This page describes how to implement custom methods
compatible with the functions of the emil framework, most
notably fit
, tune
, and
evaluate
. Pre-processing and
resampling is not covered here, but in the entries
pre_process
and resample
.
To write and use custom model fitting functions with the emil framework, it must take the the following inputs. Optional
function(x, y, p1, p2, p3, ..., .verbose)
x
The features (or variables)
of the observations you want to train the model on. This is
typically a matrix or data frame where each row corresponds
to an observation. In case it is more natural to
characterize your observations some other way, maybe as
character vectors of varying length for some document
classification method, x
can be of any form you like
as long as the fitting function knows how to handle it. In
that case you will also need supply you own pre-processing
function (see pre_process
that can extract
training and test sets from the entire data set.

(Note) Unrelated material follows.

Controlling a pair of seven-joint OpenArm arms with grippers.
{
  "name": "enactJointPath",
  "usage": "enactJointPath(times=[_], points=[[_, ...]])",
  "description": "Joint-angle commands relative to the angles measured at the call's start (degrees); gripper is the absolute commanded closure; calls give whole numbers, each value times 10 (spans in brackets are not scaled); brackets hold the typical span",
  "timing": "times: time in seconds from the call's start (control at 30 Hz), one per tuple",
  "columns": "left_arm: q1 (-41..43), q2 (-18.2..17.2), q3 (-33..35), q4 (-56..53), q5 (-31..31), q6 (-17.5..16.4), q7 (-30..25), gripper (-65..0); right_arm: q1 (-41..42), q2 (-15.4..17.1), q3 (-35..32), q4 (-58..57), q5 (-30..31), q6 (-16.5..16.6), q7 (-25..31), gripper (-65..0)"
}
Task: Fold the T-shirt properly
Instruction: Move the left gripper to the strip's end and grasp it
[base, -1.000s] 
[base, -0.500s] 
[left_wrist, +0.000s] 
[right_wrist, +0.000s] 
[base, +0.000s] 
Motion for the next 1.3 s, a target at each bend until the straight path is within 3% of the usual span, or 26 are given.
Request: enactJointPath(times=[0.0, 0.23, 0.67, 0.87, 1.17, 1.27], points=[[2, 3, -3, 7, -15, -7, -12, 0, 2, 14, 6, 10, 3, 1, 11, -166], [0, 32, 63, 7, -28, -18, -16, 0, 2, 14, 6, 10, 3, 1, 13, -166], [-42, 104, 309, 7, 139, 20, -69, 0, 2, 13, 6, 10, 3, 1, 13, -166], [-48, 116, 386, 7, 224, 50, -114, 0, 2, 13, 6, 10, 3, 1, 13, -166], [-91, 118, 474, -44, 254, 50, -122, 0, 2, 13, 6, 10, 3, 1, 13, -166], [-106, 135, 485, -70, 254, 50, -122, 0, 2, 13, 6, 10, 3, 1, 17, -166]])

See the functions pre_pamr
and
fit_pamr
for an example of a function
that does not take its data in the default way.
y
A response vector. This is the outcome you want to model, e.g. the feature of interest in a regression, class label in a classification problem, or anything else that a fitted model will produce when given data to make predictions from.
p1
, p2
, p3
, ...
(Optional) Method-specific model parameters.

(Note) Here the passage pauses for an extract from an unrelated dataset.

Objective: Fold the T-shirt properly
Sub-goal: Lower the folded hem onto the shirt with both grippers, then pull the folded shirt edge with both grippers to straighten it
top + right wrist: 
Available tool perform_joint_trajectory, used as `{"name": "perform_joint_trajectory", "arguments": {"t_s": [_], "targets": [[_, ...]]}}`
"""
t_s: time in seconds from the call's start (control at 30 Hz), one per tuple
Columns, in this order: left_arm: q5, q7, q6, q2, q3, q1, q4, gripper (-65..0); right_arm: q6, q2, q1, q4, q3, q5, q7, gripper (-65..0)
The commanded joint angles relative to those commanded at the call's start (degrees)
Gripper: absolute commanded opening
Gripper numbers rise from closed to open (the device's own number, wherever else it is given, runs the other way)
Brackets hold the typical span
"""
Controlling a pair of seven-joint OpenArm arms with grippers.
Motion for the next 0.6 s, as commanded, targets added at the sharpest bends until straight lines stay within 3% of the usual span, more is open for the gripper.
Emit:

These will all be tunable with the
tune
and evaluate
functions.
Note that you can give them any name you want,
the names used here are just an example.
.verbose
(Optional) Indentation level of log messages.
Feed this to log_message
.
The function must return everything necessary to make future predictions, but it can take any form you like. In the simplest case it is just a number of fitted parameter values, like in a least squares regression, but it could also be some big and complex structure holding an ensemble of multiple sub-models.

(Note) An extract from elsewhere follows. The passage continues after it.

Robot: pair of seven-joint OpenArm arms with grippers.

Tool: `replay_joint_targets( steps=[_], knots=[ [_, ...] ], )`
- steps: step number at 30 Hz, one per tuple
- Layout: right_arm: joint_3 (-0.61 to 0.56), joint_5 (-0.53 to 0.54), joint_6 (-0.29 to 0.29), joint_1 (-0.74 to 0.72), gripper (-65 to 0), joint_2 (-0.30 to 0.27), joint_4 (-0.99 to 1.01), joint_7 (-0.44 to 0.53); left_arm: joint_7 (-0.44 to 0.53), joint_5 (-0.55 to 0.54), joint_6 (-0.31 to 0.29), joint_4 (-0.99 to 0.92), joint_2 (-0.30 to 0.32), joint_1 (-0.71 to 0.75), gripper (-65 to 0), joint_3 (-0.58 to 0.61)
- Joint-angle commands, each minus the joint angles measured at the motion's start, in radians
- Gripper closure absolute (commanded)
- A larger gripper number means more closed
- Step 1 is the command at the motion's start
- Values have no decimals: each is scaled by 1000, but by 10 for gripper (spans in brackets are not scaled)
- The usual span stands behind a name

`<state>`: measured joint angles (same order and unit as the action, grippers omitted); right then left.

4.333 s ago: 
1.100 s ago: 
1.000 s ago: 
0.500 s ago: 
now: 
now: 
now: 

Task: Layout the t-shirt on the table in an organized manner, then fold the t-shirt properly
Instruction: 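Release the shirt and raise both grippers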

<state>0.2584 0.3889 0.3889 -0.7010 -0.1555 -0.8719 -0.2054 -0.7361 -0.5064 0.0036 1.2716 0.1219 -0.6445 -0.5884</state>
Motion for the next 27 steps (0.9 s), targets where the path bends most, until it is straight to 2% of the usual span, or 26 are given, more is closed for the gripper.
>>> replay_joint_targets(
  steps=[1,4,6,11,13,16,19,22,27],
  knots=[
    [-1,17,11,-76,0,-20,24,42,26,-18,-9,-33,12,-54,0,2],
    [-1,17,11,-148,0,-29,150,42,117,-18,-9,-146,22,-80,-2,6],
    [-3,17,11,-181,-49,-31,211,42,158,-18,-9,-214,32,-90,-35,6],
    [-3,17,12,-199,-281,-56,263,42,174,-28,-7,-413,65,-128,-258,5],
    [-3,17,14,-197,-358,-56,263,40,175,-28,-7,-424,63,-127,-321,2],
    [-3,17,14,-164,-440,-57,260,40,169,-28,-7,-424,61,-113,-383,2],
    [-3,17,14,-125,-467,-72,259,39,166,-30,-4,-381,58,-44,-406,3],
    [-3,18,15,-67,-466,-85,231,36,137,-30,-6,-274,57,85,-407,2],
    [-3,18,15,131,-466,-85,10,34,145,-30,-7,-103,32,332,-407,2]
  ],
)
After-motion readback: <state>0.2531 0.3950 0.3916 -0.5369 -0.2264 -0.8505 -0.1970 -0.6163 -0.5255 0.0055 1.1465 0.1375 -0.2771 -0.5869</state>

Once a model is fitted it can be used to make predictions with a prediction function, defined as such
function(object, x, ...)
object
A fitted model produced by the model fitting function described above.
x
Observations to make predictions on (describing features only).
...
Parameters to the prediction functions. These are ignored by
tune
and evaluate
, but
could be convenient if the user wants to work with it manually.
The output of the prediction function must be an object
that can be compared to the true response, by an error
function (see below). It is typically a list with elements
named "pred"
for "predictions" or "risk" for
estimated risks. It can also be on an arbitrary form as
long as a compatible error function is used.
Estimating the importance of each feature (or variable) can often be as important as making predictions. Functions for calculating or extracting feature importance scores from fitted models should be defined as follows:
function(object, ...)
object
A fitted model produced by the model fitting function described above.
...
Parameters to the prediction functions.
These are ignored by tune
and
evaluate
, but could be convenient if
the user wants to work with it manually.
The function should return a vector of length p or a p-by-c data frame where p is the number of features in the data set and c is the number of classes.
See error_fun
.
See resample
.
See pre_process
.
Names of functions, arguments and variables should be written in underscore
separated lower case, singular form, unabbreviated, and American English.
Users are encouraged to also follow use this style when wrining extensions.
However, the guidelines may be violated in cases where they break the
consistency with an incorporated well established package, see for example
fit_randomForest
which according to the guidelines should be
fit_randomforest
or fit_random_forest
.
A few exceptions to the rule against abbreviations exists, namely ‘fun’ and ‘function’ and ‘dir’ for ‘directory’. These are only used for arguments to indicate the type of value that is accepted.